The first thing to consider is how big the business opportunity is. This is based on the size and growth of the market you want to stretch into, the competitive intensity and, most importantly, the strength of your value proposition. Are you really adding value versus the brands already operating in the market? 

Many of Virgin's brand stretching efforts flopped as they were brand ego trips that failed to add value in the new market. Virgin Cola, Virgin Vodka and Virgin Jeans slapped the Virgin logo on unremarkable products and this was not enough to take on the established leader brands, Coke, Smirnoff and Levis in their respective core markets.

In contrast, Virgin’s brand stretching worked better when they leveraged their brand and know-how to add real value in new markets, especially in service businesses. For example, Virgin Atlantic has a multitude of features such as on-board massages, free ice creams and high tech video games deliver relevant differentiation.  

2. Ability to win 

The second point to consider is the one that seems to often be less well thought through. Ability to win looks at factors such as cost position, route-to-market, in-store leadership and sustained marketing support. 

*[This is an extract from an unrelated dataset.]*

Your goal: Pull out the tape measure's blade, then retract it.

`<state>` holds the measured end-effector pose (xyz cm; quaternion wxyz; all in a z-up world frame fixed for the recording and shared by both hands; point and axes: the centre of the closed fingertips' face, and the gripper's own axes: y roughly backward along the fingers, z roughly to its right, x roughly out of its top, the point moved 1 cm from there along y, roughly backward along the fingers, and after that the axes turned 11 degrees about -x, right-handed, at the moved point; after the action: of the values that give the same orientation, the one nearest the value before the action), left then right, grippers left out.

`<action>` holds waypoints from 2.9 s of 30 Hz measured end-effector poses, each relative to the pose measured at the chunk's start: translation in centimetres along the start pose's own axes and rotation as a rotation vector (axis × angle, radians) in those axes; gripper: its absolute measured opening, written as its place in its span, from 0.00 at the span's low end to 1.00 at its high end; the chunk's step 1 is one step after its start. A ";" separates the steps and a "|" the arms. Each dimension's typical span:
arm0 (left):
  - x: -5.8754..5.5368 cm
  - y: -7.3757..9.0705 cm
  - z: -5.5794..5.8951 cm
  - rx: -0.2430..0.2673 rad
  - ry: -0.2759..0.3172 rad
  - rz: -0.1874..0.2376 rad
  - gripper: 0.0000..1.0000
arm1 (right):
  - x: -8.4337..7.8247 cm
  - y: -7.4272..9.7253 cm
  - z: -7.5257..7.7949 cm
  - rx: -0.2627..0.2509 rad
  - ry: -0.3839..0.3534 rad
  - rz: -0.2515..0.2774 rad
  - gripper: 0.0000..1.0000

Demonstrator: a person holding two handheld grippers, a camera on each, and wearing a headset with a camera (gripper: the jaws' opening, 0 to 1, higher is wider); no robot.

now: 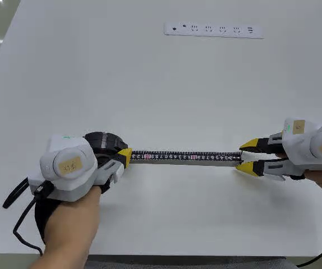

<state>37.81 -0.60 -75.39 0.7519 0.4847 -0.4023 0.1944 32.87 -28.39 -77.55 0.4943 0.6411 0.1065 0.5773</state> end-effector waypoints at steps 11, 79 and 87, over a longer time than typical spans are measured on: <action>0.0 -0.1 0.0 -0.002 0.004 -0.001 0.60 | -0.1 -0.4 -0.1 0.032 0.064 -0.003 0.14; 0.0 0.0 -0.1 -0.037 0.096 0.009 0.58 | 2.4 -2.3 -1.3 0.069 0.037 0.033 0.10; -0.1 0.0 -0.1 -0.037 0.100 0.007 0.57 | 3.6 -3.2 -1.9 0.081 0.045 0.046 0.10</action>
<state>37.82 -0.46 -75.47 0.7793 0.4590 -0.3693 0.2135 33.76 -23.35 -77.97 0.4520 0.6496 0.1260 0.5981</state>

Tom explains in his post how Method stretched successfully from window cleaners to hand soap, but was unsuccessful in body washes and shaving creams. Part of the failure in these latter two personal care categories could have been to do with the added value of the product propositions. However, another factor would have been the ability to compete against the likes of P&G, Unilever and Gillette. My guess is that Method would have found it harder to have the right levels of sustained marketing investment and in-store presence in body wash and shaving than they did in window cleaners and hand soap. 

One thing to keep in mind when looking at ability to win is that this is a long-term question. Are you prepared to invest heavily not just in the launch year but in years 3, 4 and 5, by which time the incumbent brands may have reacted to your launch by increasing their spend?

Combining these two criteria, Size of Prize and Ability to Win, allow you to then asses brand stretch opportunities against one another. Below is an example for the Special K brand to illustrate how this can work.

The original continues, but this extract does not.